The following materials were used to prepare the above polymer composites: natural rubber (NR) Crep 1X (74 ML1 + 4 Mooney viscosity at 100 °C, 0.32 % volatile materials, 0.38 % nitrogen, 0.22 % ash, 0.021 % impurities) from Almar Trading Co (Pte) Ltd, Sri Lanka and ground hemp (thread length of max 3 mm). Cross-linking was done using: 2.5 phr sulfur, 0.5 phr 2-mercaptanobenzothiazole (MBT) and 1 phr tetramethylthiuram disulphides (TMTD) (assay 97 %, autoignition temperature 316  F), Sigma-Aldrich, as accelerators, the 5 phr zinc oxide (97.1 % active ingredient) Werco Metal, Zlatna Romania and 1 phr stearic acid (0.025 % of ask) Cevo Industry Co., China as activator. The main properties and chemical structure of the reactants used (accelerators and activators) are presented in Table 1.

Sample preparation

The blends were prepared on an electrically heated laboratory roller mill. For preparation of the polymeric composites, the blend constituents were added in the following sequences: natural rubber (NR) roll binding (2 min), embedding ZnO and stearic acid (1 min), adding ground hemp (2–3 min), cooling the mixture and adding sulfur and vulcanization accelerators (1 min), homogenization of blends and removing from the roll in the form of sheet (4 min).
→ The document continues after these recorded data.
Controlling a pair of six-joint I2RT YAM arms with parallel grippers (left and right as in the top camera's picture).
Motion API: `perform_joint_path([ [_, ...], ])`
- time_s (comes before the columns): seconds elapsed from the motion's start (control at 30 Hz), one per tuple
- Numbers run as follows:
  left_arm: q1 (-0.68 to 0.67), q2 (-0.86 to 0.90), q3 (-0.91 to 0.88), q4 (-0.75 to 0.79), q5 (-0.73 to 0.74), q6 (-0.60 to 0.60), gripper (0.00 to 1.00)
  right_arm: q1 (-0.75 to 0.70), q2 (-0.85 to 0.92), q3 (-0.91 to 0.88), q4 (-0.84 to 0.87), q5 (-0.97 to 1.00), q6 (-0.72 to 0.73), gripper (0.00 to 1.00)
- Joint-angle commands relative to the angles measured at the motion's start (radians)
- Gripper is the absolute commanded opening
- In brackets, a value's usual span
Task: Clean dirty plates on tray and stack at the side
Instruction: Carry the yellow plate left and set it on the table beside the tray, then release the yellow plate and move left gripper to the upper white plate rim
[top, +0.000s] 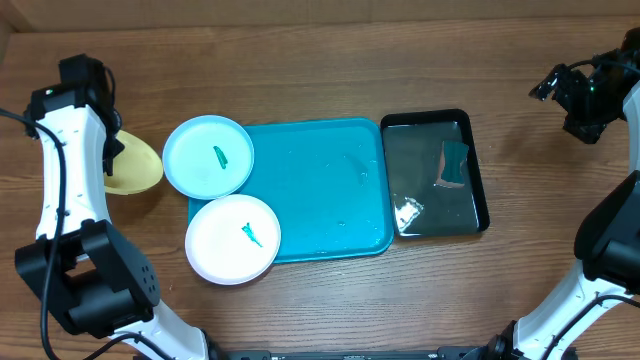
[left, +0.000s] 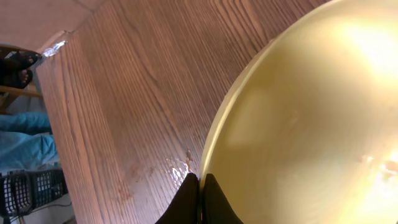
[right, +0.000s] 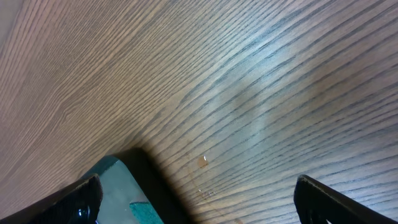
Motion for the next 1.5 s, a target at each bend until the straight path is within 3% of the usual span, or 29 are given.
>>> perform_joint_path([
  [0.0,0.036,-0.03,0.004,0.002,-0.036,-0.018,0.04,-0.002,-0.027,0.018,0.005,-0.012,0.007,1.0],
  [0.33,0.035,-0.028,-0.026,0.006,0.067,-0.022,0.04,-0.002,-0.027,0.018,0.005,-0.012,0.007,1.0],
  [0.77,0.033,-0.026,-0.204,0.095,0.073,-0.021,0.05,-0.002,-0.027,0.018,0.005,-0.012,0.007,1.0],
  [0.9,0.033,-0.026,-0.204,0.091,0.076,-0.015,0.19,-0.002,-0.027,0.018,0.005,-0.012,0.007,1.0],
  [1.0,0.033,-0.026,-0.204,0.091,0.093,0.032,0.5,-0.002,-0.027,0.018,0.005,-0.012,0.007,1.0],
  [1.03,0.033,-0.026,-0.204,0.092,0.11,0.053,0.53,-0.002,-0.027,0.018,0.005,-0.012,0.007,1.0],
  [1.13,0.032,-0.027,-0.184,0.093,0.226,0.16,0.52,-0.002,-0.027,0.018,0.005,-0.012,0.007,1.0],
  [1.33,0.013,-0.027,-0.087,0.079,0.7,0.506,0.55,-0.002,-0.027,0.018,0.005,-0.012,0.007,1.0],
  [1.47,-0.018,-0.033,-0.029,0.028,0.824,0.555,0.6,-0.002,-0.027,0.018,0.005,-0.012,0.007,1.0],
])
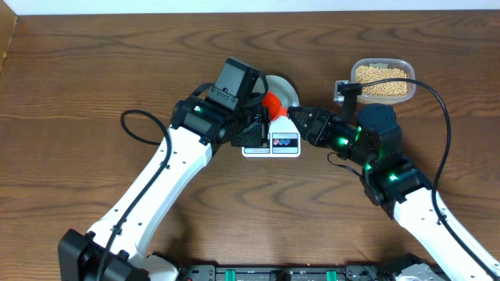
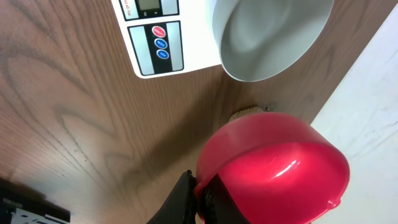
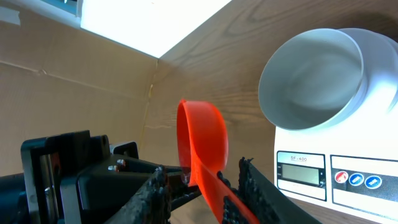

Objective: Scoop item into bowl and weigh 50g on scale
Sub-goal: 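Close the right gripper on the scoop handle, left gripper holding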

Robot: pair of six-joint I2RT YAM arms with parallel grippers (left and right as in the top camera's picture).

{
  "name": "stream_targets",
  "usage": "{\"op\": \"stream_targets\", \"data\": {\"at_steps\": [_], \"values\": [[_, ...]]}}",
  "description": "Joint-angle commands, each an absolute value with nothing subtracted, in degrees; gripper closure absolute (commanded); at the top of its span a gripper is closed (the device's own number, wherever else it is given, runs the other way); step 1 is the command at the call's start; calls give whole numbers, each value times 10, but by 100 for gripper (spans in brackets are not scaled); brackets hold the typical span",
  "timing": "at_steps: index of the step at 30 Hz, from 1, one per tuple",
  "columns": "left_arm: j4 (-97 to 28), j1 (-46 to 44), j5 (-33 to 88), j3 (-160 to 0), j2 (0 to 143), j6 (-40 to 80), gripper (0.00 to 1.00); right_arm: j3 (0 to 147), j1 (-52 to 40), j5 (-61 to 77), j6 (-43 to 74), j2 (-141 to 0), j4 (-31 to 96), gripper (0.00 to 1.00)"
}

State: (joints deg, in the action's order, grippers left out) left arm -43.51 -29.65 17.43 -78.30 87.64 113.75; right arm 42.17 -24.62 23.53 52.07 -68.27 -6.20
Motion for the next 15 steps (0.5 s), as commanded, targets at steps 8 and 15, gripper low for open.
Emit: {"op": "stream_targets", "data": {"at_steps": [8,15], "values": [[-436,-300,175,-791,869,1130,93,430,-249,241,518,-686,-63,66],[-427,-299,176,-791,869,1133,93,430,-248,244,511,-686,-62,32]]}}
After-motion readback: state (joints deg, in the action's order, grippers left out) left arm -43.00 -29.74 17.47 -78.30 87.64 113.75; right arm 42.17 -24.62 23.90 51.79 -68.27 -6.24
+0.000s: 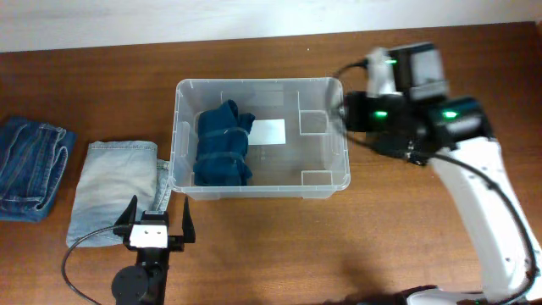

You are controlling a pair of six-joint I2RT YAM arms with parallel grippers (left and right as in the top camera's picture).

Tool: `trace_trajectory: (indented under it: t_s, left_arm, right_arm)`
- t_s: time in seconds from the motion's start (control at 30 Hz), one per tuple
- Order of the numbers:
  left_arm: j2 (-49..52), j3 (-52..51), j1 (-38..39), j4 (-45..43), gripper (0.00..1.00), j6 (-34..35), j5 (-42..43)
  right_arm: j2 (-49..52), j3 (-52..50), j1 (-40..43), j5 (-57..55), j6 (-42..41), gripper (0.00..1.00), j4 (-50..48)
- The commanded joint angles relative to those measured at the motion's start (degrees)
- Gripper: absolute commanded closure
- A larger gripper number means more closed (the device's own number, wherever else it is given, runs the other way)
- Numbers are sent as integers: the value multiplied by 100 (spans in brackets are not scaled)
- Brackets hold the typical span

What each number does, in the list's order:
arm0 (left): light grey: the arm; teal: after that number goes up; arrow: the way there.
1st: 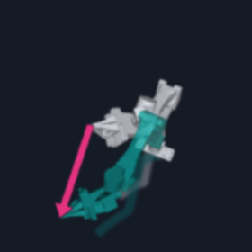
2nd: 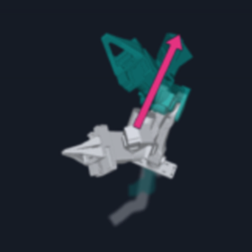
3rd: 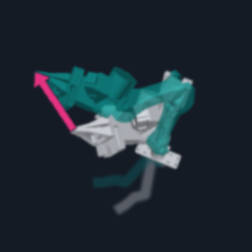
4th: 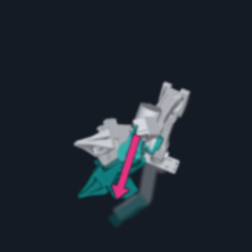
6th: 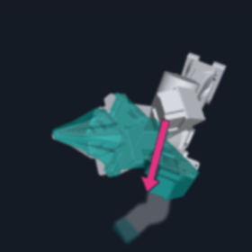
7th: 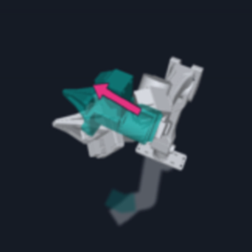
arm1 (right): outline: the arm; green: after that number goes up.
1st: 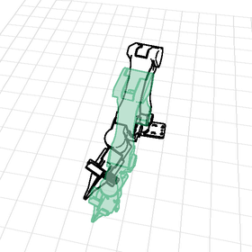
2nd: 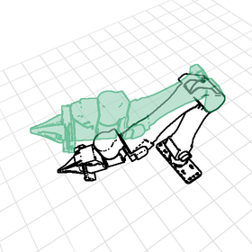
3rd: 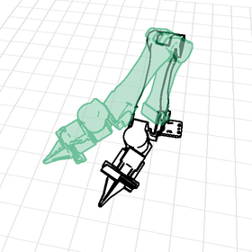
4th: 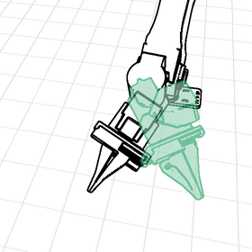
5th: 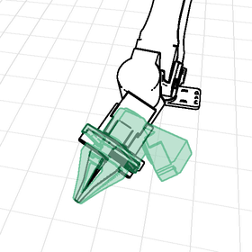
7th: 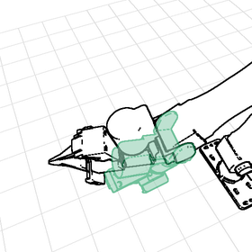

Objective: Pack container
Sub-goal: 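Open the right gripper and move it back over the black garments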

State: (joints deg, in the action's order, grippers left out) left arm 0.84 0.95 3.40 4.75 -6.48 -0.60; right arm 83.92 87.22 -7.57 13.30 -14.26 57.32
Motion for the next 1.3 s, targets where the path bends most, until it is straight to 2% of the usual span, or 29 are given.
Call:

The process variables were: temperature 25-50 ± 5 °C, ratio 1/1.1 and total blending time 9–10 min. The plates required for physico-mechanical tests with sizes of 150 × 150 × 2 mm were obtained by pressing in a hydraulic press at 160 °C and 150 MPa; the curing time was 19 min. The recipe according to which the rubber samples have been prepared is shown in Table 2.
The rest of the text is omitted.